→ **WHAT YOU HAVE TO DO**: Every line below that holds the word "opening" must be listed.
-- DATA SHOWN follows --
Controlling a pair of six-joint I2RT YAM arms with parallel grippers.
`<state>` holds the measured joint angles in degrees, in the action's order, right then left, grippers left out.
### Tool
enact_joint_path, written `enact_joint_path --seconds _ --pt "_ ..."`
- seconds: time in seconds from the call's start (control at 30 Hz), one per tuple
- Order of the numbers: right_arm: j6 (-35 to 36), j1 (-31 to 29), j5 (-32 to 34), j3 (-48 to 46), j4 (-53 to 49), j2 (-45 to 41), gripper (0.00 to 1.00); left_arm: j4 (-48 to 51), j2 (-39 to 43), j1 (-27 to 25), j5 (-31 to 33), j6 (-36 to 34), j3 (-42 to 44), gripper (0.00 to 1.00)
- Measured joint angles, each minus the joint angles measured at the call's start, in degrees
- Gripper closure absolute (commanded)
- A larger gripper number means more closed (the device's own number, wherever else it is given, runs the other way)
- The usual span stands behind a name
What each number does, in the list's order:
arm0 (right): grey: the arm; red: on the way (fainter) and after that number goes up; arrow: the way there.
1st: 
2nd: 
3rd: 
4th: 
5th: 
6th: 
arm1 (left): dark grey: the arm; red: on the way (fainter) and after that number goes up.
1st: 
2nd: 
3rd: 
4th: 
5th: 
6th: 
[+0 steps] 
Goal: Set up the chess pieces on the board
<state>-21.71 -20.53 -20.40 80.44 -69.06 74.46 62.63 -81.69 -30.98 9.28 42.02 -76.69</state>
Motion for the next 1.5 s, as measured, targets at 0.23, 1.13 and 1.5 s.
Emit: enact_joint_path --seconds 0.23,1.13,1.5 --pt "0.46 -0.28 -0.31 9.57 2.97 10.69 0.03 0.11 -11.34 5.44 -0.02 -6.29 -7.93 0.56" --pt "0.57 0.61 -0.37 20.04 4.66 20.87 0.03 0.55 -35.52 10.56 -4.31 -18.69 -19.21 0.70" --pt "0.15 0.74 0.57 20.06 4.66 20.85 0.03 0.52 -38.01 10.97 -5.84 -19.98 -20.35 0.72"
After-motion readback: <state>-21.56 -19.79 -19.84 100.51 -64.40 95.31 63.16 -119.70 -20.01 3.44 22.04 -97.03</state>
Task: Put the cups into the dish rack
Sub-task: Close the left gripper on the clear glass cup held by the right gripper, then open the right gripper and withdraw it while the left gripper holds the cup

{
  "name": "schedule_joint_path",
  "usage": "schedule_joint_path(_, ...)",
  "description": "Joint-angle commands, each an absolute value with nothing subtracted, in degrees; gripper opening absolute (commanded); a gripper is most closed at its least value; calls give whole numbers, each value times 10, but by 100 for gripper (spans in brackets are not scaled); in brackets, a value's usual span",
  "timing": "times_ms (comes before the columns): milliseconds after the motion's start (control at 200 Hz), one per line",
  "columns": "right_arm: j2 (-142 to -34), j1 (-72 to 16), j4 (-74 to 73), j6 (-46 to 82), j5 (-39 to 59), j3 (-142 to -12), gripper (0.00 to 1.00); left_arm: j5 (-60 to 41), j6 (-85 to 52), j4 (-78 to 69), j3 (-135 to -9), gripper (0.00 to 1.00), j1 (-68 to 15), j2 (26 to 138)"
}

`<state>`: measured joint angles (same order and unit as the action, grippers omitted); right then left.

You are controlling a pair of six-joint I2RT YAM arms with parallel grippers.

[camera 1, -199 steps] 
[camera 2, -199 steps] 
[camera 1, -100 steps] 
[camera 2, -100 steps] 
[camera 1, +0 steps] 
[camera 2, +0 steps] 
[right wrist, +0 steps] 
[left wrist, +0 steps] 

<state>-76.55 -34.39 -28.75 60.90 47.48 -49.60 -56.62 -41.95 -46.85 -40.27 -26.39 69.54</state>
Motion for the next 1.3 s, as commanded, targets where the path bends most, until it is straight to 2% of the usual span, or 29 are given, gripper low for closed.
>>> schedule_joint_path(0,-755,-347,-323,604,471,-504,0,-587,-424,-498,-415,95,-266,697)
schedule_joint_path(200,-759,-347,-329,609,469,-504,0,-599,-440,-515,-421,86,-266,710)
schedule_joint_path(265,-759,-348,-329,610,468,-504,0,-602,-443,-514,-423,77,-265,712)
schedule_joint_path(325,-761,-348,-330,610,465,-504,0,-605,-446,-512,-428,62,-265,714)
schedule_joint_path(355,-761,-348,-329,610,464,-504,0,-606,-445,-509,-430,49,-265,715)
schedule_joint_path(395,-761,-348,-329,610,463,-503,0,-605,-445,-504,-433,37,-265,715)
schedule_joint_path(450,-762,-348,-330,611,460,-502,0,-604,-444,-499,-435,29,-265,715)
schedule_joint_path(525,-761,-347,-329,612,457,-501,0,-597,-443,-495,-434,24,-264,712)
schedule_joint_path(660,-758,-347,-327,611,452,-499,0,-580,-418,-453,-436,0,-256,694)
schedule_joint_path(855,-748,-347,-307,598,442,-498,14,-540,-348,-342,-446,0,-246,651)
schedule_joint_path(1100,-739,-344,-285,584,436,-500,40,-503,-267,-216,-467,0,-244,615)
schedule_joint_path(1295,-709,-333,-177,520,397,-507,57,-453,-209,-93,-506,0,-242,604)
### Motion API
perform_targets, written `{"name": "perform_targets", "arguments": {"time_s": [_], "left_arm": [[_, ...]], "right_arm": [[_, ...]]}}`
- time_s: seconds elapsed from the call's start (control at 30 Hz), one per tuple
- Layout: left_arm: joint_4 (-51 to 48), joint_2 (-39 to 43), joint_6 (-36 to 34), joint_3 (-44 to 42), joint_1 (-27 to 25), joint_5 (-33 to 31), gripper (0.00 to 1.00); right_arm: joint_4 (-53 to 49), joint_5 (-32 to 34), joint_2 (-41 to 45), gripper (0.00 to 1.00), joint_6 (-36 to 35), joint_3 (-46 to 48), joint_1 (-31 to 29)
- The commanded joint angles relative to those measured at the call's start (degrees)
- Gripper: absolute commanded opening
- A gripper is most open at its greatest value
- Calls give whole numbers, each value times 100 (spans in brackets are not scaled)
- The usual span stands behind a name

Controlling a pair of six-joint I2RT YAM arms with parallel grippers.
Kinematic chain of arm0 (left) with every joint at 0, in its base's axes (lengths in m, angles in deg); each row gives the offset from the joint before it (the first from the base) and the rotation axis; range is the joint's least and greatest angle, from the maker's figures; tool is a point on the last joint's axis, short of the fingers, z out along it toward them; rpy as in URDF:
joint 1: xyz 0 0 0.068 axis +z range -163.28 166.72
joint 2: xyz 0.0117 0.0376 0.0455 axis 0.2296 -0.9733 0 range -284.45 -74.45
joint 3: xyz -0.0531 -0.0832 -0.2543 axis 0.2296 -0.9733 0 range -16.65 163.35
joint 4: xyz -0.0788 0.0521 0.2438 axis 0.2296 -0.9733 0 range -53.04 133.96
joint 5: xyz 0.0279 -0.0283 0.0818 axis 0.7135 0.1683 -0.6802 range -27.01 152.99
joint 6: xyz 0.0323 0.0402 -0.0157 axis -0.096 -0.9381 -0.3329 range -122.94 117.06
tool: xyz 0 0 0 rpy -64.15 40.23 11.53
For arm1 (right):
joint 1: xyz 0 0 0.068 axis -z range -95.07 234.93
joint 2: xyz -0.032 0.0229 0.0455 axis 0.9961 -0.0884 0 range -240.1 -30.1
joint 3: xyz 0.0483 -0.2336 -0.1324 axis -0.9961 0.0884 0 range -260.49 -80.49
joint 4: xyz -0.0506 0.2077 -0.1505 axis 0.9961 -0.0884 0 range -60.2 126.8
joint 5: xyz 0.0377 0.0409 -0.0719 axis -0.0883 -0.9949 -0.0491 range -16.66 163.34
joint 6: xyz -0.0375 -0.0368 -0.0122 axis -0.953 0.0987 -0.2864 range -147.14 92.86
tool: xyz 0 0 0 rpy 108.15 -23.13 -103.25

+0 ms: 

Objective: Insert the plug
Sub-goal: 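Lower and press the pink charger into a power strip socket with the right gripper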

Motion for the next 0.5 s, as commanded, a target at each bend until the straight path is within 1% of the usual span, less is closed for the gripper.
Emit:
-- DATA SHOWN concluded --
→ **REPLY TO THE TASK**:
  "description": "Joint-angle commands, each an absolute value with nothing subtracted, in degrees; gripper opening absolute (commanded); a gripper is most closed at its least value; calls give whole numbers, each value times 10, but by 100 for gripper (spans in brackets are not scaled); in brackets, a value's usual span",
- Gripper: absolute commanded opening

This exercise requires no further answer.